We have demonstrated that some crucial latent vectors store intermediate values, can notably impact model performance and impact its output. However, we observed that the model can partially calculate both intermediate results and the final answer from the user prompt alone[1], performing a form of internal reasoning. We now investigate how often the intermediate calculations stored in latent vectors are sufficient for the model to reach the correct answer.
To prevent the model from deriving the answer solely from the prompt, we ablate the representations of specific numbers (X, Y, Z). For each prompt template, we create 50 variations (filled with different number combinations) and average the activations across them. This diffuses the representations of specific numbers while preserving the overall math task structure. As shown in the figure below, the model almost never answers correctly when given such a mean-ablated prompt.
We then test how performance changes when we patch in (1) original latent vectors, (2) latent vectors averaged over different prompts with the same intermediate values, or (3) latent vectors averaged over prompts with different intermediate values.
Interestingly, the model recovers about 20% accuracy (from a baseline of 55%) in both cases (1) and (2). In case (2), most information stored in the latent vectors—except the intermediate calculations—is irrelevant to the math task at hand, since the latents correspond to other prompts. The fact that it still matches the performance of (1) suggests that the model primarily relies on the intermediate values stored in the latent vectors. Performance is not restored at all in case (3), as expected, since the intermediate values do not match the task.

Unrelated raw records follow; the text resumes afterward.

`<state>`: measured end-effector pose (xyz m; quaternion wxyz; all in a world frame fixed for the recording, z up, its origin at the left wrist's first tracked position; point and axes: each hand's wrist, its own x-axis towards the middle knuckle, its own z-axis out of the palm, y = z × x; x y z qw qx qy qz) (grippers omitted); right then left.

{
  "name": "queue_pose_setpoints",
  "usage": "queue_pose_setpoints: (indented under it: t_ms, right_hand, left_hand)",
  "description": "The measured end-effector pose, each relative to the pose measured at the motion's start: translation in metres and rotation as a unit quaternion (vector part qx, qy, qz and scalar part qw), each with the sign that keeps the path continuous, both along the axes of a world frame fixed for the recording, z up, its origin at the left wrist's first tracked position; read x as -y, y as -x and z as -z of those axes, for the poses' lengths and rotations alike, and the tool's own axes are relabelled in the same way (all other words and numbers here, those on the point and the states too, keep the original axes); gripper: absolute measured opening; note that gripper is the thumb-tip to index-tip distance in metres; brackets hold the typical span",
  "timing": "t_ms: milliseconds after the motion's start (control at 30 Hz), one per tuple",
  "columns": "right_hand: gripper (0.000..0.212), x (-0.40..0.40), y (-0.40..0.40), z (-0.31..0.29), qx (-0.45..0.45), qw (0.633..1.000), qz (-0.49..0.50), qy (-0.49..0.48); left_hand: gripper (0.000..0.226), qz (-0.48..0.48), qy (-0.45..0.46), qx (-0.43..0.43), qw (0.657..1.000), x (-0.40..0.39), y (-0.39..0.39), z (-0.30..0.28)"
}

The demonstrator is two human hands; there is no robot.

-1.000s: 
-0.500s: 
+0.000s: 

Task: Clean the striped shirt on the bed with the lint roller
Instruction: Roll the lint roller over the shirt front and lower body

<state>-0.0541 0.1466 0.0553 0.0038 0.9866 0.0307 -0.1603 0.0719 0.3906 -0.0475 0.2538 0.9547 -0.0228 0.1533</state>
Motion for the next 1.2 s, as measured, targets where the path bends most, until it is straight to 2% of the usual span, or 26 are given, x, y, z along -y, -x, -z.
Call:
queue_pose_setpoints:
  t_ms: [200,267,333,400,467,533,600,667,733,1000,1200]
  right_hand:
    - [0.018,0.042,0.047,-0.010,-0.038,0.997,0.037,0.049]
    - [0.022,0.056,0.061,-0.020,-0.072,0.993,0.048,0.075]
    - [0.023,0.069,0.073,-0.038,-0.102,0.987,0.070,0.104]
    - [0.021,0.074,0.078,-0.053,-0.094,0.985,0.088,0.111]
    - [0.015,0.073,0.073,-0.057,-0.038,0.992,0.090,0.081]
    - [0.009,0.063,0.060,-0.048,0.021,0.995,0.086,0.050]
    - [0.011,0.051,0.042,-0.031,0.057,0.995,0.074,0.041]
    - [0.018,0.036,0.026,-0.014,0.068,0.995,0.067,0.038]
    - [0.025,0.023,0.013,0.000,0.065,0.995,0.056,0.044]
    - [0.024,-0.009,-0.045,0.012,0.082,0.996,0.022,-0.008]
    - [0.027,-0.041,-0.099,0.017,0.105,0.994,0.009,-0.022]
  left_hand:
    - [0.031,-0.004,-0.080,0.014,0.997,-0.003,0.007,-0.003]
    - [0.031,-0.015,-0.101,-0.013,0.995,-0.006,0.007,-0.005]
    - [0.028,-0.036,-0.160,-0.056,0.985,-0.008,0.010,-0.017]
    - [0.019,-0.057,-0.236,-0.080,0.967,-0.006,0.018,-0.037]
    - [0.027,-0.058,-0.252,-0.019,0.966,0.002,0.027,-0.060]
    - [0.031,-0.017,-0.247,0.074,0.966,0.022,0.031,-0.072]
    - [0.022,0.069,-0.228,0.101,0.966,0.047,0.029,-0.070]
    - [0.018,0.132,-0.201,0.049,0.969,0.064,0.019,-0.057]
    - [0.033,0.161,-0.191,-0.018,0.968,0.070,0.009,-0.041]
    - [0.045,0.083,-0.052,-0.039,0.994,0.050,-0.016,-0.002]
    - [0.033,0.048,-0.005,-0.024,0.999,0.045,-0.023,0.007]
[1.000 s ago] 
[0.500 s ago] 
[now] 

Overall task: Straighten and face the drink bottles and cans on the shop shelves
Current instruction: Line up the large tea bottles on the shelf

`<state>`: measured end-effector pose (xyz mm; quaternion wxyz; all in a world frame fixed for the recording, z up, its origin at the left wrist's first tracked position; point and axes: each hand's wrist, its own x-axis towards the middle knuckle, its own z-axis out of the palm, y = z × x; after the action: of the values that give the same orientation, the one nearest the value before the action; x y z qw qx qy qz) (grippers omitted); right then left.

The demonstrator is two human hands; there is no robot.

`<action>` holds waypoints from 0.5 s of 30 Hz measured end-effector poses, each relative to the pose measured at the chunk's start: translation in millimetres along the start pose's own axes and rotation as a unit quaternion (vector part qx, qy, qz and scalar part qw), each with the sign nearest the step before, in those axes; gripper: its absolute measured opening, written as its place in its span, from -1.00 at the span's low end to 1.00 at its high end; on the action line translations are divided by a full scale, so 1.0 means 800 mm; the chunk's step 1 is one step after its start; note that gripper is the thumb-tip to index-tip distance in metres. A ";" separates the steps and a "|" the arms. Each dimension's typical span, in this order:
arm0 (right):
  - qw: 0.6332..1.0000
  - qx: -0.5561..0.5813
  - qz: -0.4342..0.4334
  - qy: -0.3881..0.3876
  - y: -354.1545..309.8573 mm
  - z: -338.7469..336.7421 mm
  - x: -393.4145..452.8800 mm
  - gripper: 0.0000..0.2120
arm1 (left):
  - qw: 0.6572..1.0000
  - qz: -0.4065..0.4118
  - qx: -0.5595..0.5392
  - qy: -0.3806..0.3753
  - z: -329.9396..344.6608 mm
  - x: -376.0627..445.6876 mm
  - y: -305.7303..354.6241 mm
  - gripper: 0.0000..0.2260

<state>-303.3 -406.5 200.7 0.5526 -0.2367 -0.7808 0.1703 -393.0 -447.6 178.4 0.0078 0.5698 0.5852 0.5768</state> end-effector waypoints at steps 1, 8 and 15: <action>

Our investigation suggests that neuralese latent reasoning models may be interpretable with standard interpretability techniques, but it is unclear how well these results would hold up at a larger scale and more complex tasks. This could be partly due to the fact that the model learns to reason in latent vectors while simultaneously learning to reason in natural language, which may instill a prior to reason in similar ways. Models trained via pure reinforcement learning without a verbalized teacher may develop more alien representations, rendering techniques like logit lens less effective.
A key limitation of our study is that in many of our experiments, we relied on math templates with a fixed structure requiring exactly two intermediate steps. This controlled setting allowed us to clearly identify where specific reasoning steps occurred. It remains an open question how neuralese thinking manifests in messier in-the-wild prompts where intermediate steps are ambiguous or the reasoning requires abstract, non-numerical steps. We encourage future work to investigate whether interpretable structures can be found in such domains as well.
While we strongly advocate for keeping CoTs human-readable for monitorability, we think it’s also important to stress-test and prepare interpretability techniques for latent reasoning models, in case this becomes the standard in the future. Developing robust techniques to decode or monitor neuralese thinking may be critical for safety.
Finally, we note that concurrently with our work (and unbeknownst to us during the majority of our research), the Scratchpad Thinking paper was published, exploring similar techniques. Although their study employed a different model architecture (gpt-2-small) and a different set-up involving pre-processed CoT data, our results are largely consistent. We view this convergence as promising evidence that our findings are at least somewhat generalizable and not merely artifacts of our specific configuration.
This research was made possible thanks to the support of the MATS extension program (Bartosz) and the Meridian Visiting Researcher Program (Bart).
We also thank Uzay Macar for useful discussions and feedback on this post.
We observed this both using logit lens and when calculating the similarity between token embeddings of intermediate results/final answers and the model's activations on the user prompt.